Dean Koontz on Converting to Catholic Exuberance and Hope

I guess it’s Dean Koontz Day here at Korrektiv. Here’s another recent interview excerpt:

What led you to consider Catholicism?

I met Gerda, my wife, when I was a senior in high school and she was a junior. We were from the same small town. She was Catholic.

My house was a disaster zone, and a lot of people in my family were endlessly fighting with one another. When I started dating Gerda, it was amazing to me that all these people [in her family] got along. They were an Italian family. It was a different world that I was seeing. I began to associate it with Catholicism.

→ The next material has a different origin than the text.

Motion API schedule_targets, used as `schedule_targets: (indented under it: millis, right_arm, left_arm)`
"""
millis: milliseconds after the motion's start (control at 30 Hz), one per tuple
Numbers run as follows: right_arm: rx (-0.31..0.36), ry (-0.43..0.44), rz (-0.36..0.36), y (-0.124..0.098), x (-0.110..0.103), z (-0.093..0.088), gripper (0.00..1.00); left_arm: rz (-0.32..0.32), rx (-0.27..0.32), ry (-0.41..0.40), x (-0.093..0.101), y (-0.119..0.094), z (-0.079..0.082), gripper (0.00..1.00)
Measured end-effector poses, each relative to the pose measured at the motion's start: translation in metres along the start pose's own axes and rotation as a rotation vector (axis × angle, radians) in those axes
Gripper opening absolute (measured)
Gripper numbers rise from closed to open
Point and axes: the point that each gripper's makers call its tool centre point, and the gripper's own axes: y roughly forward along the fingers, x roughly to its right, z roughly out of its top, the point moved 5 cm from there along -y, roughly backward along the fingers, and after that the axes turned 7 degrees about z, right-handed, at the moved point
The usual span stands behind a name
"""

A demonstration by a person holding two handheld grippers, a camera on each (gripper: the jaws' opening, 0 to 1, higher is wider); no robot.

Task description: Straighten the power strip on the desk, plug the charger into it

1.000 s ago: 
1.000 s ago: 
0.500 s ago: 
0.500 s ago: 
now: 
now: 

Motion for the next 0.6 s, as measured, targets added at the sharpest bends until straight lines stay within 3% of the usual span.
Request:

Ultimately, I converted because the Catholic faith started appealing to me and gave me answers for my own life. I made the decision to convert during college.

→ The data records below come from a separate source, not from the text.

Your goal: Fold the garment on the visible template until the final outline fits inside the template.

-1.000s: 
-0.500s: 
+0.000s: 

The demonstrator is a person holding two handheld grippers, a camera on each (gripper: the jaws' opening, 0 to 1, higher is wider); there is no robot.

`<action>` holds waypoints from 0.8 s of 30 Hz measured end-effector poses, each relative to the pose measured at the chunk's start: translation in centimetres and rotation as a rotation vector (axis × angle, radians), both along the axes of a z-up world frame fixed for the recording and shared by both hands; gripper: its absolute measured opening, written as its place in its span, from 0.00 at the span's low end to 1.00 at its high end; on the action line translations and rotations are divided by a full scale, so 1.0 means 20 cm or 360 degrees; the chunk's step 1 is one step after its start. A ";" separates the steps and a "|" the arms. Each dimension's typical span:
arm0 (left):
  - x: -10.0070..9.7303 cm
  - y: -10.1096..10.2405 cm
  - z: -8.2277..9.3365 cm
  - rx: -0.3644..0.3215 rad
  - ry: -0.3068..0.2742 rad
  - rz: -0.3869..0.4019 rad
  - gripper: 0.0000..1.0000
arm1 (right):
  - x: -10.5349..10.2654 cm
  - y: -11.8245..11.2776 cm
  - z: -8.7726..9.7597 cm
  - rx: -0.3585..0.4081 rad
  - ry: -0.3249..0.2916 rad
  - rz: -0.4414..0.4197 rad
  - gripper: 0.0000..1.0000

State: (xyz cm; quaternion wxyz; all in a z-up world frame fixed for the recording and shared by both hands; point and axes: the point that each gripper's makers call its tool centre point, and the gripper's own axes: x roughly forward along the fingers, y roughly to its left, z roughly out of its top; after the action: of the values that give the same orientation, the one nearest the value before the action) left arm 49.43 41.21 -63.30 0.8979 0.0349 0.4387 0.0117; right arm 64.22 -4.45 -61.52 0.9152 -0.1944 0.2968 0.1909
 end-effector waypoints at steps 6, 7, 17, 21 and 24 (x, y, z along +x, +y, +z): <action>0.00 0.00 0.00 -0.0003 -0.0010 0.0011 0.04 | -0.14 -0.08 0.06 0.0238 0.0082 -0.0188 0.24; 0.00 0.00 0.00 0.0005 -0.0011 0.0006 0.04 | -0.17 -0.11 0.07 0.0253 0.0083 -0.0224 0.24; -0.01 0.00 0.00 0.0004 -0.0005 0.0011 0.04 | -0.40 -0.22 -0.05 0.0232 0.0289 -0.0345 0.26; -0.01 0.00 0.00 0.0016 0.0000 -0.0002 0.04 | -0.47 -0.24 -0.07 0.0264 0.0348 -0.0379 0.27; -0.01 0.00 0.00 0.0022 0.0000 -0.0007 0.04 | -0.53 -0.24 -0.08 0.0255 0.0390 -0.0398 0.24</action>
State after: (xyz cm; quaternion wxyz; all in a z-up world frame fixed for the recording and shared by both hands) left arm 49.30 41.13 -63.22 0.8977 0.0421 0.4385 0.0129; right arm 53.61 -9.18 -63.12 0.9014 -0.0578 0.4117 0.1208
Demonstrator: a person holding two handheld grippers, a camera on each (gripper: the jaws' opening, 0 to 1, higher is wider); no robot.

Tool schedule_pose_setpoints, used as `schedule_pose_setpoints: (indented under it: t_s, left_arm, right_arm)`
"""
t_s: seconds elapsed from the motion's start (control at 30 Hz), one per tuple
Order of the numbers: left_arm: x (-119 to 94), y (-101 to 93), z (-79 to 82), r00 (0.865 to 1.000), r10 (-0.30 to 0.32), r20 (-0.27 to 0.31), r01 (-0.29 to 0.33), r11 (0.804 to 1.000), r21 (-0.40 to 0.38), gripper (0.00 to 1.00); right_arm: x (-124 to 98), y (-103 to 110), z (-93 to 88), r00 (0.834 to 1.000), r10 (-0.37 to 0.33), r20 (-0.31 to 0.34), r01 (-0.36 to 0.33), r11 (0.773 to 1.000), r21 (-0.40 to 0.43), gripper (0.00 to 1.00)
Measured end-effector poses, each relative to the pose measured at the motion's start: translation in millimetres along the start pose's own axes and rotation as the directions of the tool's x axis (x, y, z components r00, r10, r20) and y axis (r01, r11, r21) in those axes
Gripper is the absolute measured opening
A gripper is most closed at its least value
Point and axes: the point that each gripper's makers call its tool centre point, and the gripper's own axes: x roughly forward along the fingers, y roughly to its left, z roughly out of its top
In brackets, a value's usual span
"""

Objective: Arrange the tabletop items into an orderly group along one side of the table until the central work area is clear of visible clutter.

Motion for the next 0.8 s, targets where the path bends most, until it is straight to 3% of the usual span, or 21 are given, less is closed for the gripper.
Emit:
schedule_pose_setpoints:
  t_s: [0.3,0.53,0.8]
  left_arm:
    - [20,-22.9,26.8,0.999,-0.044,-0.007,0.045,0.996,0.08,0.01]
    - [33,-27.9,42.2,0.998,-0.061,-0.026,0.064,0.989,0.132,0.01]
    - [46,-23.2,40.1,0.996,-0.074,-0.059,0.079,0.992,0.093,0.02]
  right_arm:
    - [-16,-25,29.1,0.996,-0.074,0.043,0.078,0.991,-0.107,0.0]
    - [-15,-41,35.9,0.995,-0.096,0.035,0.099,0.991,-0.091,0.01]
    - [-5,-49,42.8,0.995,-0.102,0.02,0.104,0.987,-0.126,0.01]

Catholicism permits a view of life that sees mystery and wonder in all things, which Protestantism does not easily allow. As a Catholic, I saw the world as being more mysterious, more organic and less mechanical than it had seemed to me previously, and I had a more direct connection with God.

I feel about Catholicism as G.K. Chesterton did — that it encourages an exuberance, a joy about the gift of life. I think my conversion was a natural growth. Even in the darkest hours of my childhood, I was an irrepressible optimist, always able to find something to fill me with amazement, wonder and delight. When I came to the Catholic faith, it explained to me why I always had — and always should have — felt exuberant and full of hope.

Source: National Catholic Register


  1. Quin Finnegan says

    I think he looked better before the rug.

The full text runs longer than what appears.